Response: As noted in our response to the previous comment, we have revised the Registration Statement to remove the charts referenced in the Staff’s comment.

 

Summary Historical Financial Information of Atkins, page 24

 

4.Staff’s comment: We note that you have revised the label of Normalized Adjusted Net Sales to Atkins’ Pro Forma Adjusted Net Sales. Similarly, you revised the label of Normalized Adjusted EBITDA to Atkins’ Pro Forma Adjusted EBITDA. However, your notes to these Pro Forma measures continue to characterize them as non-GAAP measures and the heading to this table references historical financial information. The current presentation conflates the two distinct measures. Accordingly, revise your presentation to ensure that you adequately describe whether these financial measures are i) non-GAAP or ii) pro forma.

 

Response: In response to the Staff’s comment, we have revised the disclosure on pages 24 and 25 to indicate that the referenced information are “pro forma” measures and not “non-GAAP” measures and have also revised the heading of the section to indicate that not all of the information is historical.

 

5.Staff’s comment: Please reconcile the non-GAAP measure, Frozen Meals Related EBITDA to the most comparable GAAP measure, such as net income attributable to the frozen meals business.

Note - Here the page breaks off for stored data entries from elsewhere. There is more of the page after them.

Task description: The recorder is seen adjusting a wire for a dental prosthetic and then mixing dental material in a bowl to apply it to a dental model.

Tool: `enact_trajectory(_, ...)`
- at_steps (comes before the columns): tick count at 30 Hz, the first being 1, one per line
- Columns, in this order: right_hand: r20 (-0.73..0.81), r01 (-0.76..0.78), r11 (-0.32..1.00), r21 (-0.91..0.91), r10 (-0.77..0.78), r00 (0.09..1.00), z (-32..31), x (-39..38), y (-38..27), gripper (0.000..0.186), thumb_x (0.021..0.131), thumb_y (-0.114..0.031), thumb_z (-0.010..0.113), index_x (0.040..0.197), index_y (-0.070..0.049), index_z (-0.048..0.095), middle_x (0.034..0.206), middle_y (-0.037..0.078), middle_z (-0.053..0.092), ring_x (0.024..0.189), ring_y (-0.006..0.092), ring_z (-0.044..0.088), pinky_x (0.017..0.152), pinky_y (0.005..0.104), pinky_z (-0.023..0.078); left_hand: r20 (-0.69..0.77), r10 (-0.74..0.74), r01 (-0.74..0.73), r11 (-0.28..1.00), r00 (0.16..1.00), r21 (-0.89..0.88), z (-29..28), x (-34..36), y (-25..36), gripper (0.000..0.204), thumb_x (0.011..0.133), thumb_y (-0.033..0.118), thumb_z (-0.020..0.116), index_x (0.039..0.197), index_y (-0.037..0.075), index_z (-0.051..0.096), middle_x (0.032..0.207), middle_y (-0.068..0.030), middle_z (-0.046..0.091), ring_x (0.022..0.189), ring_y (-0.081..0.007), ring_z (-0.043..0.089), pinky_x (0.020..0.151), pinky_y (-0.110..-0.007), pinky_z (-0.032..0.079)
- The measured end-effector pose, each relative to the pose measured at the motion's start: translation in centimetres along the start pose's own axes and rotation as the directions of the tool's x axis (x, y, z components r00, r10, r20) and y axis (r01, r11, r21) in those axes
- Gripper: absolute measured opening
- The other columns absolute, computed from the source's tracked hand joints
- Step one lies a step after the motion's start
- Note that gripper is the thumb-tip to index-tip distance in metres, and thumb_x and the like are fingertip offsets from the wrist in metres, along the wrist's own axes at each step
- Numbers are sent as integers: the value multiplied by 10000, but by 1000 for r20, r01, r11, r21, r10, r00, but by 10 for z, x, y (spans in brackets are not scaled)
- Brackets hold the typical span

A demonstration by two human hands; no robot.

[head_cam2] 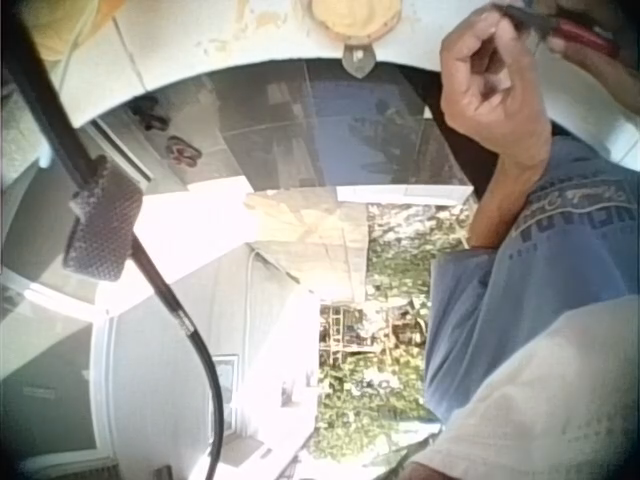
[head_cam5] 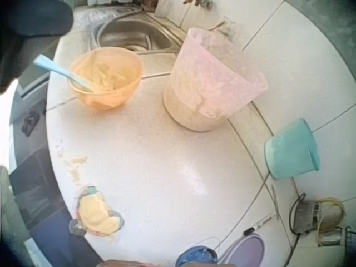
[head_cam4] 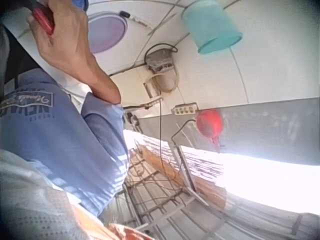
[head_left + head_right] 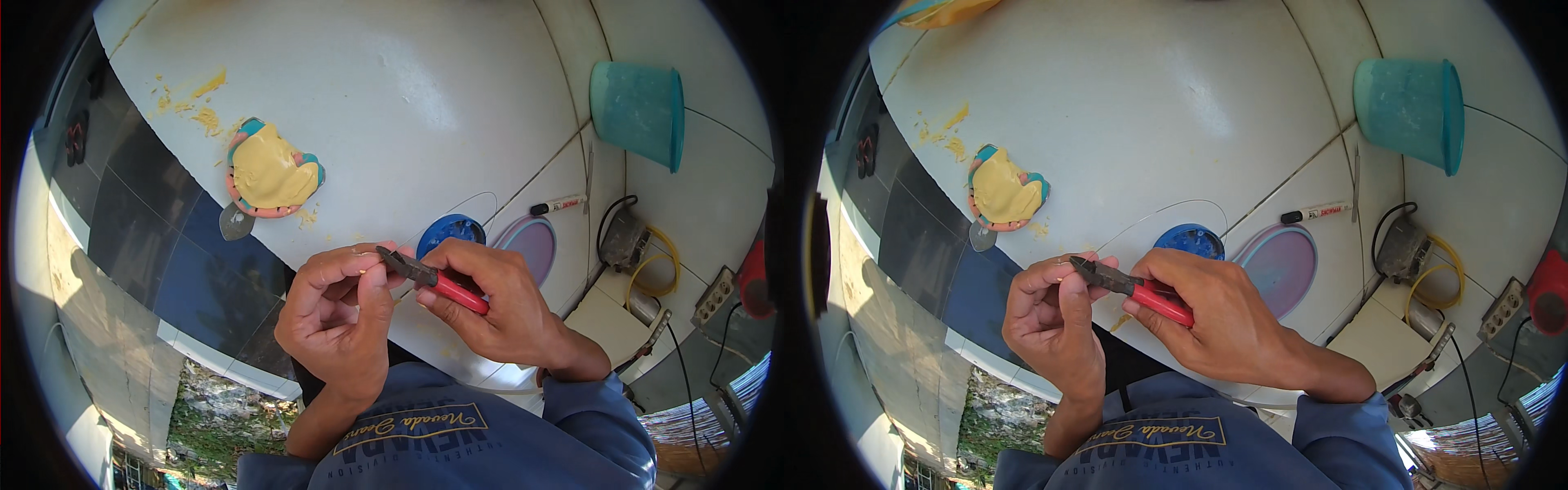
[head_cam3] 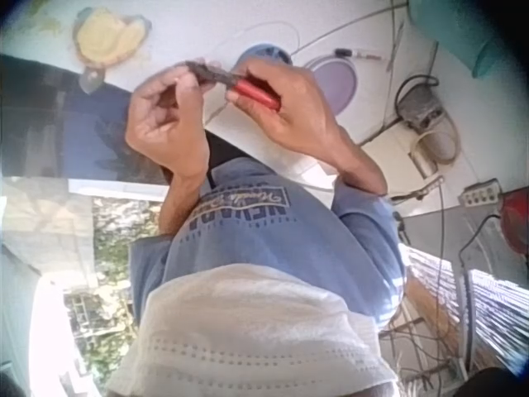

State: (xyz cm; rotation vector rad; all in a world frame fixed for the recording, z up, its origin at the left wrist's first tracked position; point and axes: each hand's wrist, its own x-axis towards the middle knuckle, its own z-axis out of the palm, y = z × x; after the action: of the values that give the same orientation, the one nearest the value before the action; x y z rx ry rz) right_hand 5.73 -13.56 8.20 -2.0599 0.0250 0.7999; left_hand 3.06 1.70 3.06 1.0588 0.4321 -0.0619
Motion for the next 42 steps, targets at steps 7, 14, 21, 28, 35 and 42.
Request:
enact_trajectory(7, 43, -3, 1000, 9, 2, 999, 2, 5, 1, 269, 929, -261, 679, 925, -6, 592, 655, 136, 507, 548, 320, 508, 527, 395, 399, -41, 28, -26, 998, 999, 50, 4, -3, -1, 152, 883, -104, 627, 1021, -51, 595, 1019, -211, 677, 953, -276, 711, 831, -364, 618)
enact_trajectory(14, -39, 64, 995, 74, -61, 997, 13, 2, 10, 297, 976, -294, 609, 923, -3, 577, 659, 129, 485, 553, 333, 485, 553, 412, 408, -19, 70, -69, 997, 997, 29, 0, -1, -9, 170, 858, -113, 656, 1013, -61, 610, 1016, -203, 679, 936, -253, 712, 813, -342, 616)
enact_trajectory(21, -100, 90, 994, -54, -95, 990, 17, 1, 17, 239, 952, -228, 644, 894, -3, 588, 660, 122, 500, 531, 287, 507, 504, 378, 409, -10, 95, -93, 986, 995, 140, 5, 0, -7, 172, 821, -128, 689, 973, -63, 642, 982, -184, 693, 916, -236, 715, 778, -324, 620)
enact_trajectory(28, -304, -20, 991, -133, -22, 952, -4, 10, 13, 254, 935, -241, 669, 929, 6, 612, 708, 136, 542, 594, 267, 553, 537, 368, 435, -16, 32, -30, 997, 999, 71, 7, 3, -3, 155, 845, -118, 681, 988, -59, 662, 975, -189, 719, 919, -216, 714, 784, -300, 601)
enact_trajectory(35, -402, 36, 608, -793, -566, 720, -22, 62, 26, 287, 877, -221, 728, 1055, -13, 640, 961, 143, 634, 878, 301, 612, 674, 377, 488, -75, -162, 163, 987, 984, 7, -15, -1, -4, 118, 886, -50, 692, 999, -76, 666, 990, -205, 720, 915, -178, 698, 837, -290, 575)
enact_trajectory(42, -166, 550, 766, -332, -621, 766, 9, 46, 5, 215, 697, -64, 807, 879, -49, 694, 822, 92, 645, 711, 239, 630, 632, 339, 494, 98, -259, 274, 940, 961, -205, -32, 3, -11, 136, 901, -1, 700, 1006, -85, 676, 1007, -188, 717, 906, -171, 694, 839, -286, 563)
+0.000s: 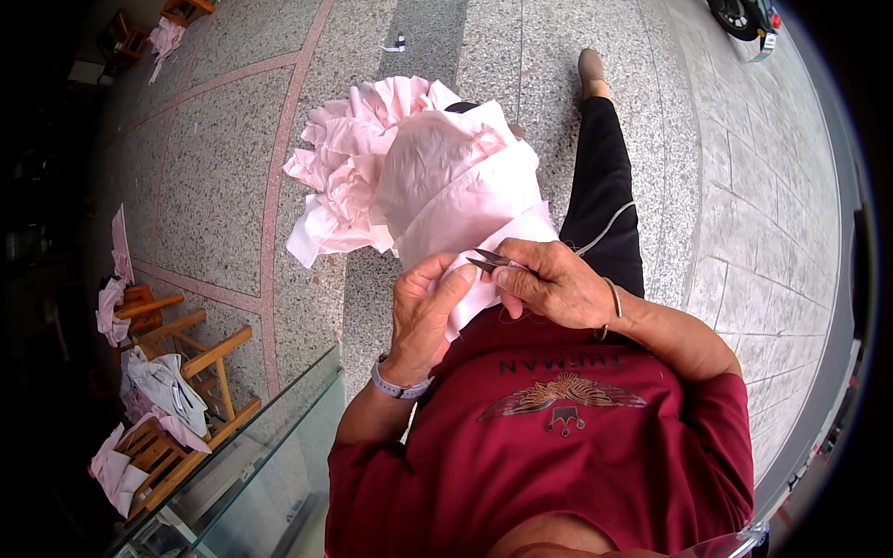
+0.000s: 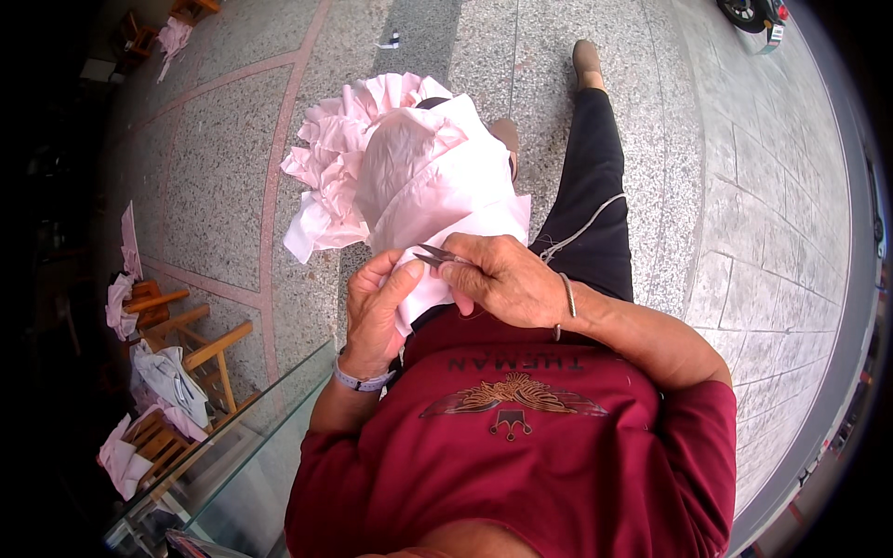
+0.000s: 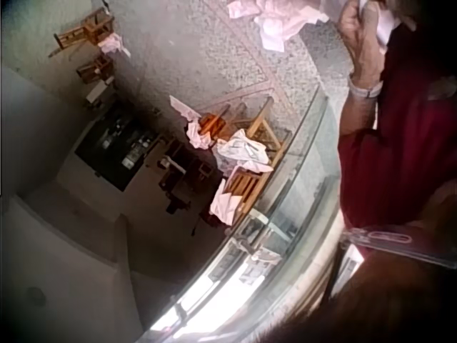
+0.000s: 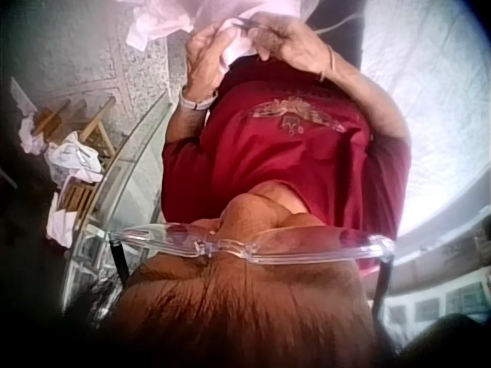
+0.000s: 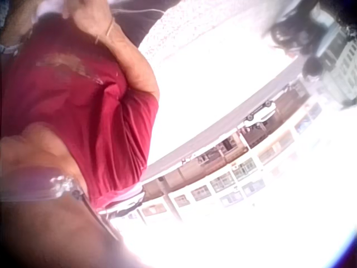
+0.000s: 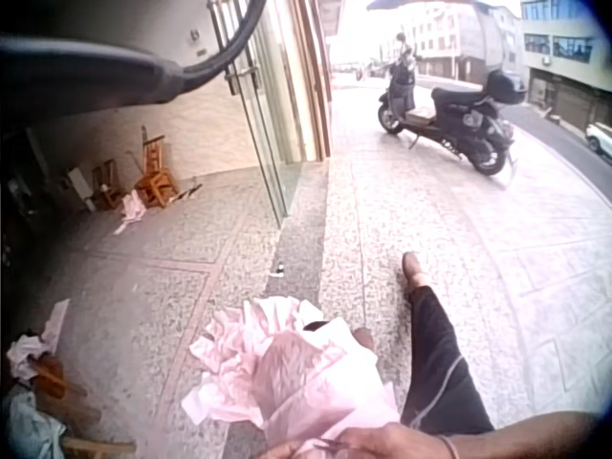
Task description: The person uses scissors to cut and trim the edges of pink ruffled fabric while sitting on a tiled floor.
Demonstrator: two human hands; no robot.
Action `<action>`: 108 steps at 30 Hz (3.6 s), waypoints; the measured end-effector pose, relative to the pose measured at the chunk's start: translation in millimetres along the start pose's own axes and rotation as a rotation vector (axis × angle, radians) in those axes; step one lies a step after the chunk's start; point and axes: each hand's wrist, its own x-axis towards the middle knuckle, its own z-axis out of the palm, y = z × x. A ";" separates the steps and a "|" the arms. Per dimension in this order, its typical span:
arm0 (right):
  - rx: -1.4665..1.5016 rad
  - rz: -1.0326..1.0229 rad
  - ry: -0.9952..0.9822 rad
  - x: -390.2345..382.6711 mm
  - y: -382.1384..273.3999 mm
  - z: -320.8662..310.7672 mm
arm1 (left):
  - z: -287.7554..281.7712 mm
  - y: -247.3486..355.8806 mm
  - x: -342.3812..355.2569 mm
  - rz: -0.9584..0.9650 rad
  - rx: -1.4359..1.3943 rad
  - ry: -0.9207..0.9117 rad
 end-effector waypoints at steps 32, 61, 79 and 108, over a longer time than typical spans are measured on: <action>-0.506 -0.574 0.031 26.3 -2.7 -9.7 | -10.3 -8.1 5.4 0.080 0.355 0.005; -0.640 -0.531 0.183 23.1 -20.2 -21.0 | -4.7 28.9 29.4 -0.096 0.156 -0.306; -0.543 -0.566 0.326 36.7 -23.8 -32.9 | -14.2 30.2 48.2 -0.058 0.229 -0.308; -0.142 -0.159 0.134 30.5 -22.9 -58.4 | -32.0 30.9 35.5 0.223 0.535 0.101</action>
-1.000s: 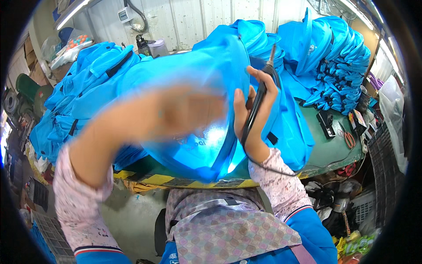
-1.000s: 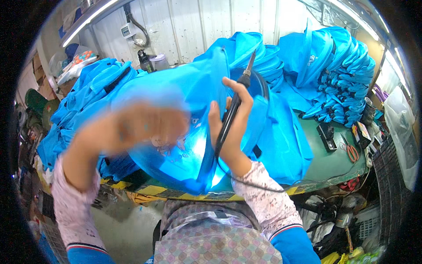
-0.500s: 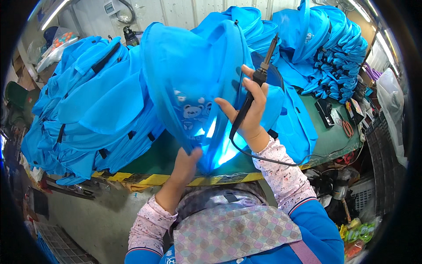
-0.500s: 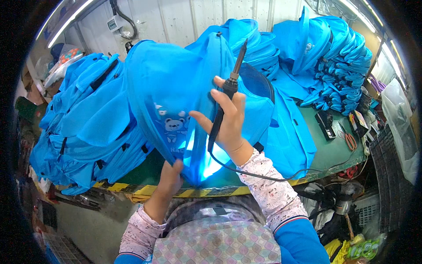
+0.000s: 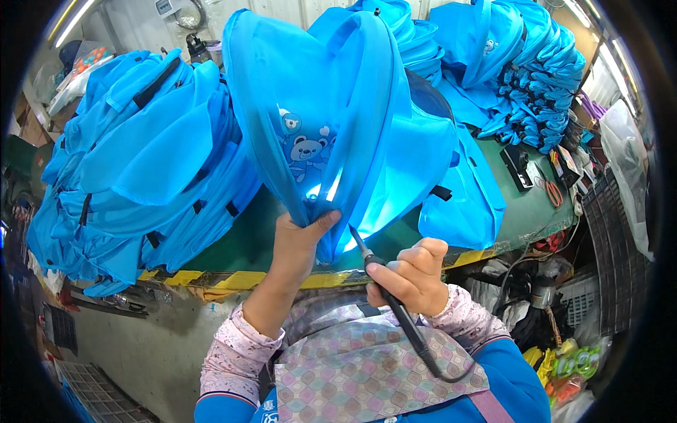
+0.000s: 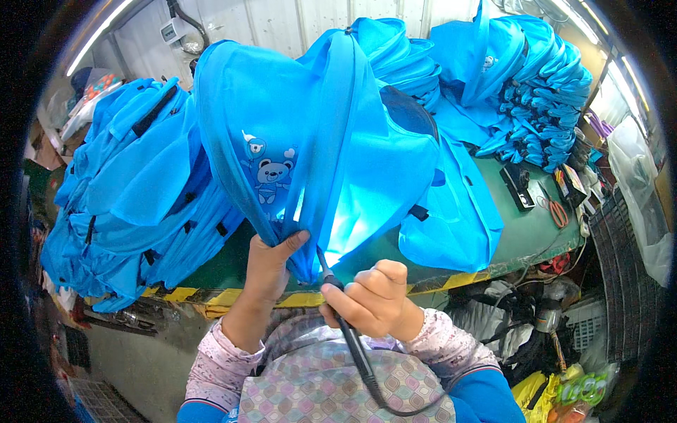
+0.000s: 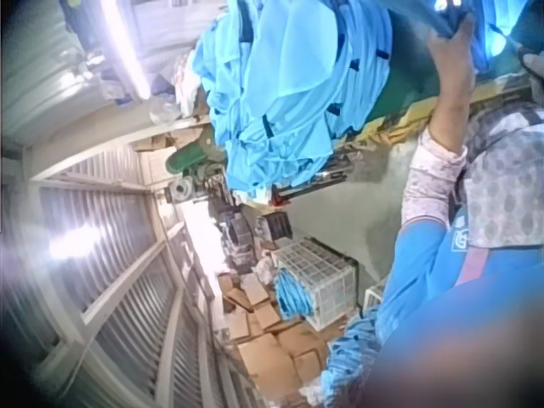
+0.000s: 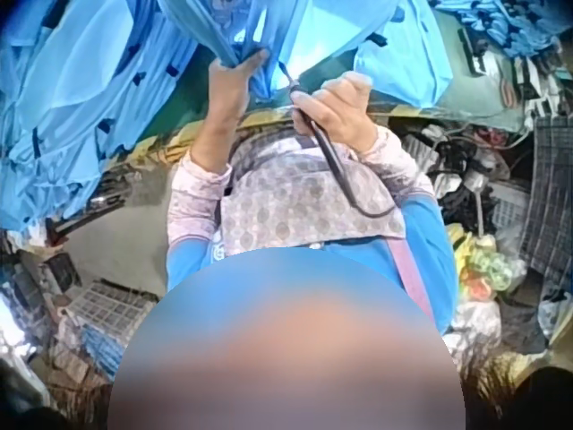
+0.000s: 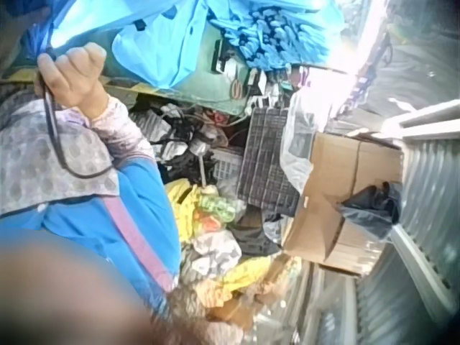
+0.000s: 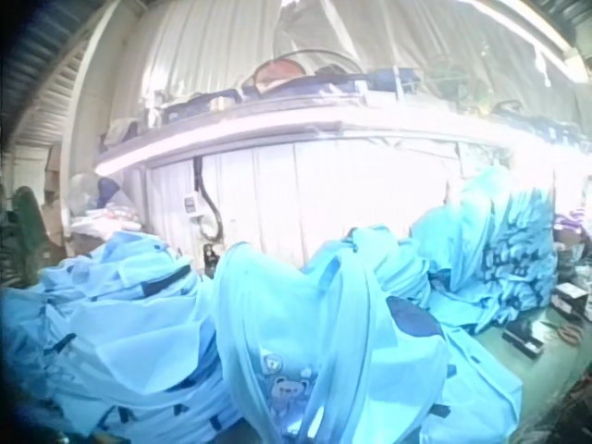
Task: The person uses a hot knife to seal seams on blue backpacks. They pick up each backpack, apply the hot knife along the edges, and place the finished backpacks into a pile on the table.
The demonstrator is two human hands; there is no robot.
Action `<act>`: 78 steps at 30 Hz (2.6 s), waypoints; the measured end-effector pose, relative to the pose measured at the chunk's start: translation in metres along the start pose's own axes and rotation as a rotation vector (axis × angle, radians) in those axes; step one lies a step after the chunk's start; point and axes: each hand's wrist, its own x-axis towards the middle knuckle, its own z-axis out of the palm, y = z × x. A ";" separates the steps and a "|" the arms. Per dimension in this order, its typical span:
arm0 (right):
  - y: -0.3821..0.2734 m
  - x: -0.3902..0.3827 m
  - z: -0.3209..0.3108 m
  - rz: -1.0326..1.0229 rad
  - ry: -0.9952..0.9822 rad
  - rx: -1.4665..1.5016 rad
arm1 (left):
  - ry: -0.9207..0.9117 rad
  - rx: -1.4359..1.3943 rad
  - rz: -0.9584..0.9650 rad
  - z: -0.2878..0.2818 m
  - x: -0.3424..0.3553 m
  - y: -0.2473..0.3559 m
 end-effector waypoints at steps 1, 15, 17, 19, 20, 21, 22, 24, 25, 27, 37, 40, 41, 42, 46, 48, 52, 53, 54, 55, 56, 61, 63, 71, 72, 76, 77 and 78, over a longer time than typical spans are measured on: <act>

We presume you would prepare these reconciliations using the financial information for the frozen foods business that is separately presented on pages 60 and 62.

 

Response: In response to the Staff’s comment, we have added a reconciliation of Frozen Meals Related EBITDA to Income (loss) from operations in footnote 3 to the table under “Summary Historical and Other Financial Information of Atkins” and have referenced the information presented in the Unaudited Pro Forma Condensed Combined Financial Information.

 

Unaudited Pro Forma Condensed Combined Financial Information, page 57

 

6.Staff’s comment: We note the unaudited pro forma condensed combined income statement for Conyers Park for the six months ended March 31, 2017 was prepared by subtracting the unaudited period from April 20, 2016 (inception) through September 30, 2016 from the audited period from April 20, 2016 (inception) through December 31, 2016 and adding the unaudited three months ended March 31, 2017. Please present a schedule that shows how you derived the condensed combined income statement for Conyers Park for the six months ended March 31, 2017 using financial information from periodic reports filed by Conyers Park.

 

Response: In response to the Staff’s comment, we have revised the disclosure on page 65 to add “Note 3, Reconciliation of Conyers Park’s Historical Statement of Operations” to the Unaudited Pro Forma Condensed Combined Financial Information to clarify how the condensed combined income statement for Conyers Park for the six months ended March 31, 2017 has been derived.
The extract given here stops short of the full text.